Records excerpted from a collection
────────────────────────────────────────

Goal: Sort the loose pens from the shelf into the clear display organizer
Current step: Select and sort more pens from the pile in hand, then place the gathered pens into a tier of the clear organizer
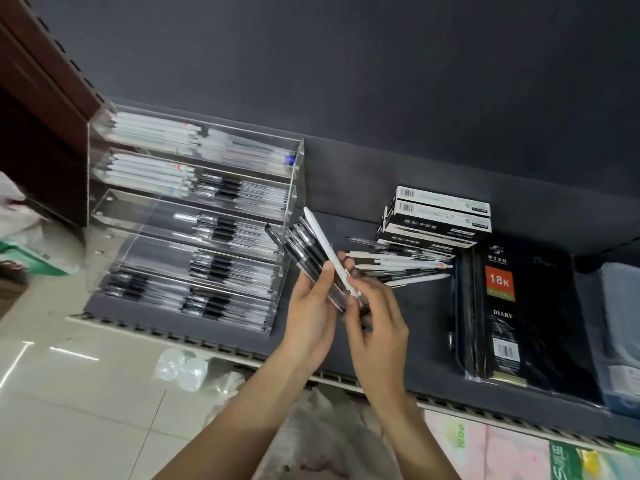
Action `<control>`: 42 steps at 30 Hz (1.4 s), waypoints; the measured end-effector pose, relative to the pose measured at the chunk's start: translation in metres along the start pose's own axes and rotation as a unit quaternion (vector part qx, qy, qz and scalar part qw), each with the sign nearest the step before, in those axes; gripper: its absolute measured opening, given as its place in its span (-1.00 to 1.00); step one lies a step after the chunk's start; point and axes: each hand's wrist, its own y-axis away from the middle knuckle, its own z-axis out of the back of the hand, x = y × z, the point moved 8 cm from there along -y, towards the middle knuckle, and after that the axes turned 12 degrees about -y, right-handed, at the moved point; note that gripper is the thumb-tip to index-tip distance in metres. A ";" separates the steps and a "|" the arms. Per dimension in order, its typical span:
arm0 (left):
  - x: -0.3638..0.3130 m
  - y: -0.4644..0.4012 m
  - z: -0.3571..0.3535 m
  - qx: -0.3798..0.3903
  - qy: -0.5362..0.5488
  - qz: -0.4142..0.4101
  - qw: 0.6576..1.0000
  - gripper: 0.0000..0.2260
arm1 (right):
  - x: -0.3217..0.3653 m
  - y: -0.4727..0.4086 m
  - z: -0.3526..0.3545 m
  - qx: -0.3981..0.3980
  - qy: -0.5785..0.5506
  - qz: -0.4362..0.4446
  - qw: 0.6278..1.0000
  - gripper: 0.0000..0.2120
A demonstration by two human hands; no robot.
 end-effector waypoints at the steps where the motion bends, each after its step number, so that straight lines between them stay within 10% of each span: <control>1: -0.007 0.002 0.001 0.009 0.018 -0.001 1.000 -0.81 | 0.004 -0.001 -0.004 0.004 -0.007 0.008 1.000 -0.78; 21: -0.191 -0.015 0.222 0.031 -0.055 -0.054 0.997 -0.71 | 0.103 -0.028 -0.263 0.128 0.101 -0.037 0.986 -0.88; 29: -0.232 -0.027 0.287 -0.018 -0.039 -0.073 0.996 -0.83 | 0.111 -0.087 -0.266 0.027 0.188 -0.010 0.982 -0.93; 42: -0.231 -0.030 0.305 -0.005 0.026 -0.010 1.000 -0.85 | 0.083 -0.142 -0.305 0.126 0.325 0.019 0.937 -0.88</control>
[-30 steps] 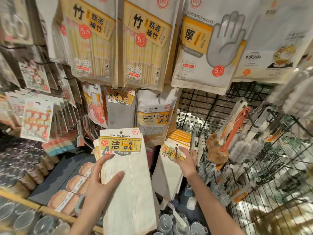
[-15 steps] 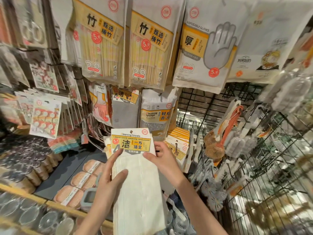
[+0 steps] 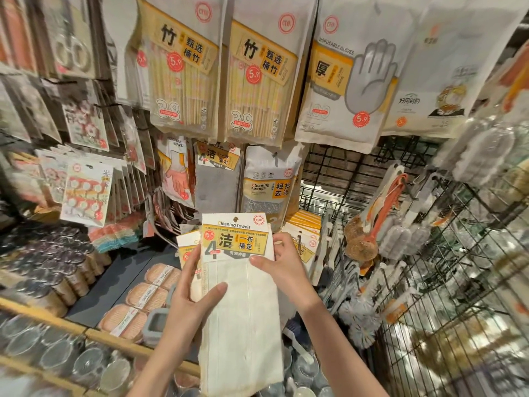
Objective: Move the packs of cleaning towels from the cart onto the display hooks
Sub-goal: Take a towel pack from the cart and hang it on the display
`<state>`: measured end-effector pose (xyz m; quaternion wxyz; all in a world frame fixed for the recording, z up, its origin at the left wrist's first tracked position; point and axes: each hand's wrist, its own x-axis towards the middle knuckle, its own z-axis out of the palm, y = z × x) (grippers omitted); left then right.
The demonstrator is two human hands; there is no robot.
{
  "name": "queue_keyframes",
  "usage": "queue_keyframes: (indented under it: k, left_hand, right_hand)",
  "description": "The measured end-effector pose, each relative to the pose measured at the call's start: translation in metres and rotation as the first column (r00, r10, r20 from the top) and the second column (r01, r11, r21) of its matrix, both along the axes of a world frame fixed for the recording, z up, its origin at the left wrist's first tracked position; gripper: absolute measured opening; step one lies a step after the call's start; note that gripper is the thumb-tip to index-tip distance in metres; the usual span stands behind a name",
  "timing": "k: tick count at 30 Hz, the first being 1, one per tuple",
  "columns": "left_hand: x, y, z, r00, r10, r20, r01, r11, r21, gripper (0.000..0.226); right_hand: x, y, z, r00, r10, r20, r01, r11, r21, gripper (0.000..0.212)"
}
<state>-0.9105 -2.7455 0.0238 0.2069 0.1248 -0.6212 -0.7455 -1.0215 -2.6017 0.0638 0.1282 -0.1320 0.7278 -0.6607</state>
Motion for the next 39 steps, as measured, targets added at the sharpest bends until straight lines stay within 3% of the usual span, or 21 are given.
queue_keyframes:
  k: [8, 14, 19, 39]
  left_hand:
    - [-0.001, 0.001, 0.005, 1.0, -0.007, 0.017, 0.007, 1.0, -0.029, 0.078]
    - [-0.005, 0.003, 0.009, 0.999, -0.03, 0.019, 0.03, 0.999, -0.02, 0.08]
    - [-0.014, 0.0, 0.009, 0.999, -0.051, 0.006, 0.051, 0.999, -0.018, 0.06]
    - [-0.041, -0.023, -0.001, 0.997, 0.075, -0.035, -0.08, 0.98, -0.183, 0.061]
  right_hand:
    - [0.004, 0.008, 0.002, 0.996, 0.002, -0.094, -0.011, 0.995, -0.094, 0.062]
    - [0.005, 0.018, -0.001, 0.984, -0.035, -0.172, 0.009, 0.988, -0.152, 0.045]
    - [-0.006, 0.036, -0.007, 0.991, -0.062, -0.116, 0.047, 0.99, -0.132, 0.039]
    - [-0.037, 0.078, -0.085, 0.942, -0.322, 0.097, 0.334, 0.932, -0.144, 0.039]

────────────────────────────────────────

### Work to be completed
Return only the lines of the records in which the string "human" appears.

### Answer for this exercise
A demonstration by two human hands; no robot.
The demonstrator is two human hands; there is no robot.

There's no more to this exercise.